[Aim of the task] Scan the data. Collect each line that contains the word "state".

= Beginning of Section =

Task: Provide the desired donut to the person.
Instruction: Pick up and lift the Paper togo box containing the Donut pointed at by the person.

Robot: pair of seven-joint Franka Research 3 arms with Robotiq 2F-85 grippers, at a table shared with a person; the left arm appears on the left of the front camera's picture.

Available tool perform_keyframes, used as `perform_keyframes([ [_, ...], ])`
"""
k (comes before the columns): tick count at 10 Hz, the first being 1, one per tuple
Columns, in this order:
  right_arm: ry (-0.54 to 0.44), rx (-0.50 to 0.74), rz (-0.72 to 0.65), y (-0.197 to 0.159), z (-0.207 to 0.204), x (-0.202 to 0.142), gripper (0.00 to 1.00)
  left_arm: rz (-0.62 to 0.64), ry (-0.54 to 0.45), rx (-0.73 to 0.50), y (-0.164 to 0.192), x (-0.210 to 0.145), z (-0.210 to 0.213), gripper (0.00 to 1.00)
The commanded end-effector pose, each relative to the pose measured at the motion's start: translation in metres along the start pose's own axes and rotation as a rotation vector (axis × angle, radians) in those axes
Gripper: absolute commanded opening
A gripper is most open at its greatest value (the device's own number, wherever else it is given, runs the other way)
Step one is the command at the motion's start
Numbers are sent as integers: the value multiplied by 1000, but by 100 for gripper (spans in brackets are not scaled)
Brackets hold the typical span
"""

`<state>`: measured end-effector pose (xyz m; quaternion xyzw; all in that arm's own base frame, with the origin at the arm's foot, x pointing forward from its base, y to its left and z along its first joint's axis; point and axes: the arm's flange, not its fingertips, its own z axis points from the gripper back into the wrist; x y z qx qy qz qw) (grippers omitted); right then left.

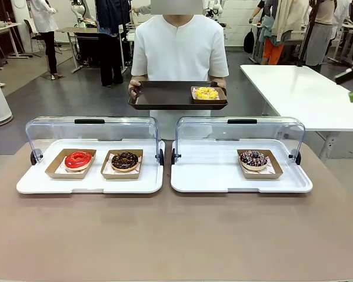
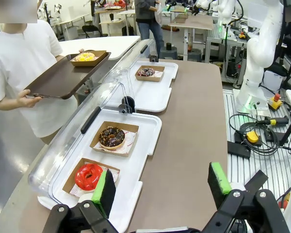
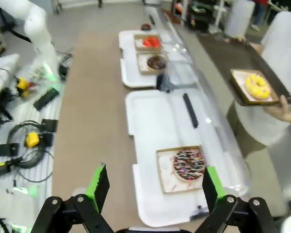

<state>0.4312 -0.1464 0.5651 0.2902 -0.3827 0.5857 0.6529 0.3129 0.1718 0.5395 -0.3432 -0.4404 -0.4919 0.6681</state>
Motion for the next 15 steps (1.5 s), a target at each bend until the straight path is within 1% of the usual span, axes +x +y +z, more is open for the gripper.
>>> perform_keyframes([
  [1, -44, 63, -57, -17, 14, -33, 100, -7, -12, 3, -1, 0, 1, 100],
  [3, -84, 88, -73, -20, 27, -64, 100, -7, -12, 3, -1, 0, 1, 100],
  [5, -103, 95, -76, -18, 30, -80, 100, -7, -12, 3, -1, 0, 1, 100],
  [8, -119, 111, -60, -12, 33, -74, 100, -7, -12, 3, -1, 0, 1, 100],
  [13, -103, 145, -52, -12, 28, -71, 100, -7, -12, 3, -1, 0, 1, 100],
  [15, -82, 149, -58, -12, 26, -63, 100, -7, -12, 3, -1, 0, 1, 100],
])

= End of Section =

[Solution to the exercise]
`<state>`: measured end-effector pose (xyz m; quaternion xyzw; all in that arm's own base frame, with the origin at the arm's foot, x pointing forward from its base, y to its left and z along its first joint's axis; point and axes: the arm's flange, not its fingertips, its own z axis points from the gripper back into the wrist; x y z qx qy qz qw) (grippers omitted); right then left.
<state>0.4312 -0.1464 0.5651 0.2902 -0.3827 0.5857 0.6529 0.3129 0.1718 0.5395 -0.3432 -0.4404 -0.4919 0.6681</state>

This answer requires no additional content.